Another positive change, Akshay observes, is the fading away of gender prejudices. “Becoming a scientist was once considered a male pursuit. Girls were discouraged from joining the profession. The same applied to engineering and police services. Today, those things have changed. That’s why we show in the film that it doesn’t matter what your gender is. A girl, too, can become a great scientist.”
Posters of Mission Mangal were criticised for allotting more space to Akshay, a popular male actor, instead of his female co-stars. Vidya Balan, who plays Project Director Tara Shinde in the film, argues that the story isn’t only about women scientists. “This mission had an equal contribution from men and women. It’s great that a woman’s contribution is at least being acknowledged. It’s not fair to say that this film ‘needs’ an Akshay Kumar. It’s great that an Akshay Kumar has done this film, despite knowing that women have equal space in it. Because normally, (male superstars) are not even willing to share equal space. But Akshay has not only acted in the film but produced it too.”
Mission Mangal marks the Bollywood debut of Nithya Menen. The Southern star plays Varsha Pillai, a satellite designer tasked with making a budget-efficient payload. Nithya says she didn’t have apprehensions about working with an ensemble cast for her first Hindi film. “An actor should be smaller than the film. On every project, I think of my character not in terms of screen space but what is her significance in the story.”
Besides Mission Mangal, Nithya will also be seen in the upcoming Hindi web-show Breathe 2. “I recognise that it is a good time for me to be here (in Bollywood). More than films, I feel OTT is my space, because it is completely content-driven. You can be as subtle as you want. There’s no need to compromise or dumb things down.”
Taapsee Pannu portrays a navigation scientist in Mission Mangal. She is paired opposite Mohammed Zeeshan Ayyub, who plays an army officer. “A husband and a wife are both working for the nation. But because my character is a woman, her relationship with her work is different. That’s the dynamic that will be explored in the film.”

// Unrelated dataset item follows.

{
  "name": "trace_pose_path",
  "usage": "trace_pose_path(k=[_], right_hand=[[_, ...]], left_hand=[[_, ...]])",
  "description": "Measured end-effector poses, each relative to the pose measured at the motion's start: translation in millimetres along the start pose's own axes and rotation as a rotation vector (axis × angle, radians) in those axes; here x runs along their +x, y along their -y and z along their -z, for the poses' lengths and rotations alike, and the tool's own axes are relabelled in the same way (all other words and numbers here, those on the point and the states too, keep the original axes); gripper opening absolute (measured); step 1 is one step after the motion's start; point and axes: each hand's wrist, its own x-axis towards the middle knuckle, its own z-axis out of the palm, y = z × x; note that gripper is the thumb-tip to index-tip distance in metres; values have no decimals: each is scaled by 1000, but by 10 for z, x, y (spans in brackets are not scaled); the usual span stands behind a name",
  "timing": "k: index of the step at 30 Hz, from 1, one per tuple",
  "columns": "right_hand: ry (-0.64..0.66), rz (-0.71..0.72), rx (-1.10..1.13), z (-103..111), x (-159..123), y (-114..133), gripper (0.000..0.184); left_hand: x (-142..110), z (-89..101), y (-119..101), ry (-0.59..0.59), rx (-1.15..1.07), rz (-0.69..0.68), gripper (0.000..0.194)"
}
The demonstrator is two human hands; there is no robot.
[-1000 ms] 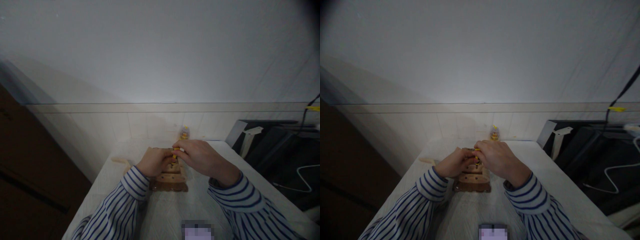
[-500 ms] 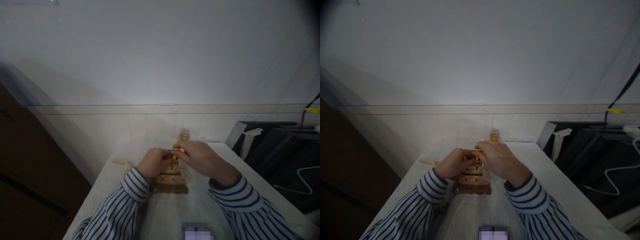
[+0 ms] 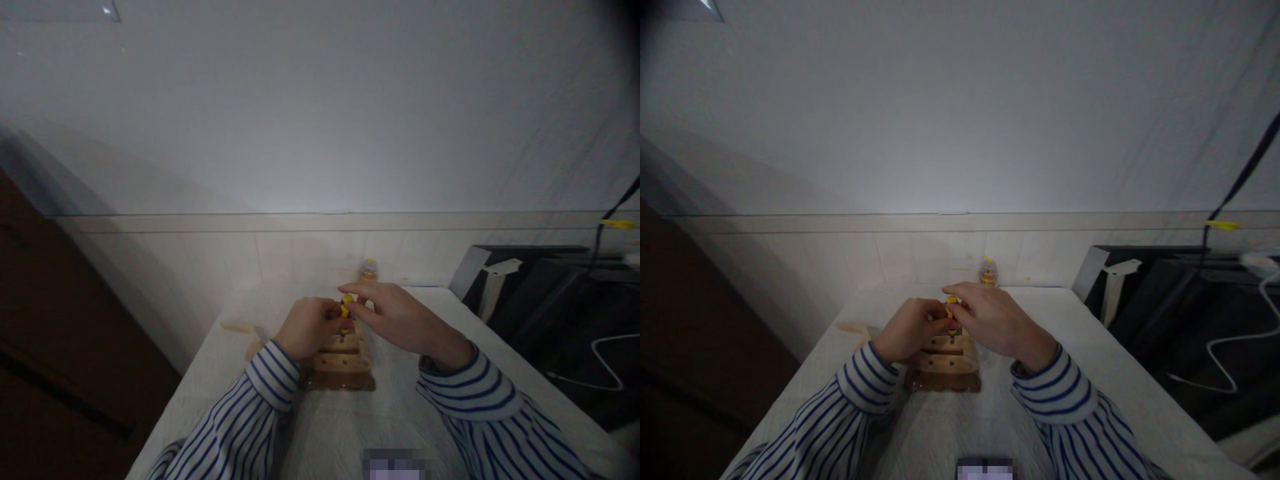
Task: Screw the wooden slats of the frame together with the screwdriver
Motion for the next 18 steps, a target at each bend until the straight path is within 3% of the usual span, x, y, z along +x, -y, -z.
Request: trace_pose_path(k=[18], right_hand=[[-12, -7, -134, -22, -15, -45, 24]], left_hand=[[-4, 3, -35, 33, 20, -48, 28]])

On female actors reclaiming strong roles in Bollywood, Taapsee says, “Let’s just say I have been a small part of this big change. There was a time when I had thoughts of quitting after working for 5-7 years, because that was the shelf-life of a female actor. Today, I am certain I’ll keep working as long as good work keeps coming. So that’s a change I’ve witnessed in front of me.”
Mission Mangal is scheduled for release tomorrow. The film also stars Sonakshi Sinha, Kirti Kulhari, Sharman Joshi and HG Dattatreya.